- What the task requires -
The entries are to be repeated verbatim, with nothing left out.

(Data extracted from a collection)
[Start of section]

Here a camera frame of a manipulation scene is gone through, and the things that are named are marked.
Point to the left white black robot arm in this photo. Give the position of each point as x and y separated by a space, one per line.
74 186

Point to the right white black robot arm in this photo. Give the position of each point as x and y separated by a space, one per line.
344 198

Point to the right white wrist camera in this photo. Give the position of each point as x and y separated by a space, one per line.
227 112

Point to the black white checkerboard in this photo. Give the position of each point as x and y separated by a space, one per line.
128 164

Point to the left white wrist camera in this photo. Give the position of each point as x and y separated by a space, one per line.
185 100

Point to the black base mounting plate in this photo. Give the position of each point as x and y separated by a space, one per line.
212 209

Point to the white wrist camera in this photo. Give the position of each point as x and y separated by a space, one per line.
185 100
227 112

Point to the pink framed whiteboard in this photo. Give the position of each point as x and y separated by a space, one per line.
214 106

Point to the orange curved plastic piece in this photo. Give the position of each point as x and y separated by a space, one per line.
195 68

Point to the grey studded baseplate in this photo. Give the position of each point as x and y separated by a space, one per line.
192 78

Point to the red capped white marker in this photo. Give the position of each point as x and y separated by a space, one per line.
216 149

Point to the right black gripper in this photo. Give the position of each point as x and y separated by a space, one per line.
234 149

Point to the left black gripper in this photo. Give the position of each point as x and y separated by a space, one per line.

[End of section]

- Completed task -
Here a camera frame of a manipulation scene is gone through, and the things that are named are marked.
Point to the left white black robot arm in this photo. Give the position of each point as x and y separated by a space, one per line.
74 186

Point to the right white black robot arm in this photo. Give the position of each point as x and y separated by a space, one per line.
344 198

Point to the right white wrist camera in this photo. Give the position of each point as x and y separated by a space, one per line.
227 112

Point to the black white checkerboard in this photo. Give the position of each point as x and y separated by a space, one per line.
128 164

Point to the left white wrist camera in this photo. Give the position of each point as x and y separated by a space, one per line.
185 100

Point to the black base mounting plate in this photo. Give the position of each point as x and y separated by a space, one per line.
212 209

Point to the white wrist camera in this photo. Give the position of each point as x and y separated by a space, one per line.
185 100
227 112

Point to the pink framed whiteboard in this photo. Give the position of each point as x and y separated by a space, one per line.
214 106

Point to the orange curved plastic piece in this photo. Give the position of each point as x and y separated by a space, one per line.
195 68

Point to the grey studded baseplate in this photo. Give the position of each point as x and y separated by a space, one per line.
192 78

Point to the red capped white marker in this photo. Give the position of each point as x and y separated by a space, one per line.
216 149

Point to the right black gripper in this photo. Give the position of each point as x and y separated by a space, one per line.
234 149

Point to the left black gripper in this photo. Give the position of each point as x and y separated by a space, one per line.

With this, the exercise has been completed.